United Nations experts have voiced deep alarm over China’s continued repression of Uyghur and other minority cultural expression, warning that artistic and academic work is being treated as a threat to national security.
Highlighting recent cases, the experts cited the imprisonment of 26-year-old Uyghur songwriter Yaxia’er Xiaohelaiti (Uigga) and the enforced disappearance of prominent scholar Rahile Dawut.
Uigga was sentenced to three years in prison in 2024 on charges of “promoting extremism” and “possessing extremist materials.” Prosecutors argued that his lyrics undermined the State, while civil society groups insist his work merely celebrated Uyghur cultural identity. His conviction also reportedly stemmed from owning books regarded as central to Uyghur history.
Rahile Dawut, a respected ethnographer and cultural scholar, vanished in 2017 while en route to Beijing. Reports indicate she was secretly tried and given a life sentence for “separatism,” though her whereabouts remain unacknowledged. Experts stressed that enforced disappearance constitutes a grave human rights violation and may amount to crimes against humanity.
“These cases reflect deeply troubling patterns where cultural identity, artistic creativity, and academic work are treated as crimes,” the UN experts said. “Culture, creativity, and expression are not threats to be policed — they are human rights to be protected.”
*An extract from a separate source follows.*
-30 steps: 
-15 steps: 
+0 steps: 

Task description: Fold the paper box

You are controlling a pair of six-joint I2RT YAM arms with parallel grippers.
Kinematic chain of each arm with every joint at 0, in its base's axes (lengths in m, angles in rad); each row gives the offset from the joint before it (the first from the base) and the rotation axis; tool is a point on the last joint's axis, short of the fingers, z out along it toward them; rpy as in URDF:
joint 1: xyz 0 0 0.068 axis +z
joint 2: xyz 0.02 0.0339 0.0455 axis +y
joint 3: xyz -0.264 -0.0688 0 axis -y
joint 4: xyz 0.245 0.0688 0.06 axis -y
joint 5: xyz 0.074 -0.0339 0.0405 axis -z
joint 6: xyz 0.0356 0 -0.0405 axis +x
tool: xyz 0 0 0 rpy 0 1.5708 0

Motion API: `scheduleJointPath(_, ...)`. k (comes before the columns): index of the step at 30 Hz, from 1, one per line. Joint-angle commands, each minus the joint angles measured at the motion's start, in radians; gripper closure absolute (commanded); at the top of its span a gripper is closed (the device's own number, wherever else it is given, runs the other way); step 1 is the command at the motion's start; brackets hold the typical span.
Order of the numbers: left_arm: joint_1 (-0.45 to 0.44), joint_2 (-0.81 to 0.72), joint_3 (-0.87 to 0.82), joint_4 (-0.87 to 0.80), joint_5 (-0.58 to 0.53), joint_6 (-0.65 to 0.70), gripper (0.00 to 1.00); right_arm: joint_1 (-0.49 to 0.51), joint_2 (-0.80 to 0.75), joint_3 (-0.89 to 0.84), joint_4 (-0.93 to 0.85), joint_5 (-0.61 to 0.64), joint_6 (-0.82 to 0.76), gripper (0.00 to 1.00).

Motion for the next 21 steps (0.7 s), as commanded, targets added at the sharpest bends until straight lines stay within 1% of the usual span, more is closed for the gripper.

The experts condemned the use of broad counter-extremism and counterterrorism laws, including the 2015 Counter-Terrorism Law and Xinjiang’s De-extremification Regulation, which they say are being used to suppress minority languages, traditions, and religious practices. Despite updated frameworks in 2024 referencing human rights, independent safeguards remain absent.
They warned that detentions under vague accusations of “extremism,” “separatism,” or “terrorism” are systematically silencing cultural life. “Cultural expression is not a crime. It must never be conflated with extremism or terrorism,” they said.
The UN experts have formally raised these concerns with Chinese authorities, urging transparency and the protection of cultural rights as fundamental to human dignity.